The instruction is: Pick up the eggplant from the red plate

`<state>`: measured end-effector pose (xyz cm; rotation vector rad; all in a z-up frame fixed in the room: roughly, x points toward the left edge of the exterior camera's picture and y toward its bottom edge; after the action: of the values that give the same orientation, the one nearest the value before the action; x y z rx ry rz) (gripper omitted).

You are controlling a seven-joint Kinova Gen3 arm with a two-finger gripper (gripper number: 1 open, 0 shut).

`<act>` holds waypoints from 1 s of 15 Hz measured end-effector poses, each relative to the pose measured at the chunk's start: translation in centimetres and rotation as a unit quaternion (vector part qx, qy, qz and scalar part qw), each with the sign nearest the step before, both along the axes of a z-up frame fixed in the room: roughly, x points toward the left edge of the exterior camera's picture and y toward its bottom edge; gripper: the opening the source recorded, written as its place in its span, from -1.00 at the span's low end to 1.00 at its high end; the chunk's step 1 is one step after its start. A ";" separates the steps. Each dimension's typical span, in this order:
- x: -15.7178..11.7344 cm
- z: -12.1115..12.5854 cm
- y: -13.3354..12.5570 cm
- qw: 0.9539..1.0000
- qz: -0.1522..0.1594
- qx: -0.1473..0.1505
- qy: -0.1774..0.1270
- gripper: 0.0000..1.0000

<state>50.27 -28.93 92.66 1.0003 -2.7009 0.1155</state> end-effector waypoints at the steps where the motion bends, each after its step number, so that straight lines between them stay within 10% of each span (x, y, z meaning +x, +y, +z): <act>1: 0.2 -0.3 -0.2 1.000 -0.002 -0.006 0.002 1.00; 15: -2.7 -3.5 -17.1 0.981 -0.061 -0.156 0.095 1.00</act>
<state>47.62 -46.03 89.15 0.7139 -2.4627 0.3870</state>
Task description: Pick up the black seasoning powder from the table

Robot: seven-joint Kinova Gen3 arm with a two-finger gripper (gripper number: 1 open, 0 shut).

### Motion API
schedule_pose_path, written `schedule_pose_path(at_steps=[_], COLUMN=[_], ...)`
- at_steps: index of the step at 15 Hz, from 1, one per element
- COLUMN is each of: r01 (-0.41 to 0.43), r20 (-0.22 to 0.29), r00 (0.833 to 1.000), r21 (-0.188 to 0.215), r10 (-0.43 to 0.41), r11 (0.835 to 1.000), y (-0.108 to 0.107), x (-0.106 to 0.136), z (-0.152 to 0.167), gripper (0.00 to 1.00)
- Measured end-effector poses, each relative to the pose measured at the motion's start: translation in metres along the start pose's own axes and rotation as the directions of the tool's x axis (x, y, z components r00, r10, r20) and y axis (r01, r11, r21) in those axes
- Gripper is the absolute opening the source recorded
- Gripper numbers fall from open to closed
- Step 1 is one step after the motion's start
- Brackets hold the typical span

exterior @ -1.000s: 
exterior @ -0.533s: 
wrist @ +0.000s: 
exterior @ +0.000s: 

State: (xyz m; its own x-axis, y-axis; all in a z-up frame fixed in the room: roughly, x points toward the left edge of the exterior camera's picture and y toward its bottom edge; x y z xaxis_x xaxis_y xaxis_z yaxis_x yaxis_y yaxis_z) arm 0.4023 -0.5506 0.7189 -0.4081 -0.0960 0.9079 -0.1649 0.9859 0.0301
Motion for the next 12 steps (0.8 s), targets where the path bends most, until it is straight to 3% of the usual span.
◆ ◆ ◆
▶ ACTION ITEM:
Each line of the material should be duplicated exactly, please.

▶ EXPECTED ANSWER:
The instruction is: Pick up the eggplant from the red plate

`<state>`: measured end-effector pose (xyz cm; rotation vector rad; all in a z-up frame fixed in the room: roughly, x points toward the left edge of the exterior camera's picture and y toward its bottom edge; after the action: of the values that give the same orientation, the one nearest the value before the action; x y z rx ry rz) (gripper omitted).

You are controlling a seven-joint Kinova Gen3 arm with a two-finger gripper (gripper number: 1 open, 0 shut).

`<act>` holds waypoints from 1 s of 15 Hz measured end-effector poses, each relative to the pose measured at the chunk's start: translation in centimetres and rotation as a unit quaternion (vector part qx, qy, qz and scalar part qw), each with the sign nearest the step before, both along the axes of a z-up frame fixed in the room: roughly, x points toward the left edge of the exterior camera's picture and y toward its bottom edge; gripper: the opening the source recorded, written as its place in its span, from -1.00 at the span's low end to 1.00 at its high end; the chunk's step 1 is one step after its start. A ";" separates the steps. Each dimension's typical span, in this order:
- x: -15.7178..11.7344 cm
- z: -12.1115..12.5854 cm
- y: -13.3354..12.5570 cm
- qw: 0.9539..1.0000
- qz: -0.1522..0.1594
- qx: -0.1473..0.1505
- qy: -0.1774..0.1270
- gripper: 0.0000..1.0000

<state>50.27 -28.93 92.66 1.0003 -2.7009 0.1155</state> end-effector waypoints at the steps where the motion bends, each after its step number, so that straight lines between them stay within 10% of each span (x, y, z meaning +x, +y, +z): <act>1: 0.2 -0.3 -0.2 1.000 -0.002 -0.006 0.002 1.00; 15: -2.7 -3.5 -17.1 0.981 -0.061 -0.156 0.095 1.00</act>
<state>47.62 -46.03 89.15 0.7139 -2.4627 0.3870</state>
Task description: Pick up the black seasoning powder from the table

Robot: seven-joint Kinova Gen3 arm with a two-finger gripper (gripper number: 1 open, 0 shut).

### Motion API
schedule_pose_path, written `schedule_pose_path(at_steps=[_], COLUMN=[_], ...)`
- at_steps: index of the step at 15 Hz, from 1, one per element
- COLUMN is each of: r01 (-0.41 to 0.43), r20 (-0.22 to 0.29), r00 (0.833 to 1.000), r21 (-0.188 to 0.215), r10 (-0.43 to 0.41), r11 (0.835 to 1.000), y (-0.108 to 0.107), x (-0.106 to 0.136), z (-0.152 to 0.167), gripper (0.00 to 1.00)
- Measured end-effector poses, each relative to the pose measured at the motion's start: translation in metres along the start pose's own axes and rotation as the directions of the tool's x axis (x, y, z components r00, r10, r20) and y axis (r01, r11, r21) in those axes
- Gripper is the absolute opening the source recorded
- Gripper numbers fall from open to closed
- Step 1 is one step after the motion's start
- Brackets hold the typical span

exterior @ -1.000s: 
exterior @ -0.533s: 
wrist @ +0.000s: 
exterior @ +0.000s: 

State: (xyz m; its own x-axis, y-axis; all in a z-up frame fixed in the room: roughly, x points toward the left edge of the exterior camera's picture and y toward its bottom edge; x y z xaxis_x xaxis_y xaxis_z yaxis_x yaxis_y yaxis_z) arm 0.4023 -0.5506 0.7189 -0.4081 -0.0960 0.9079 -0.1649 0.9859 0.0301
Motion for the next 12 steps (0.8 s), targets where the path bends most, until it is straight to 3% of the usual span.

No further output is expected for this exercise.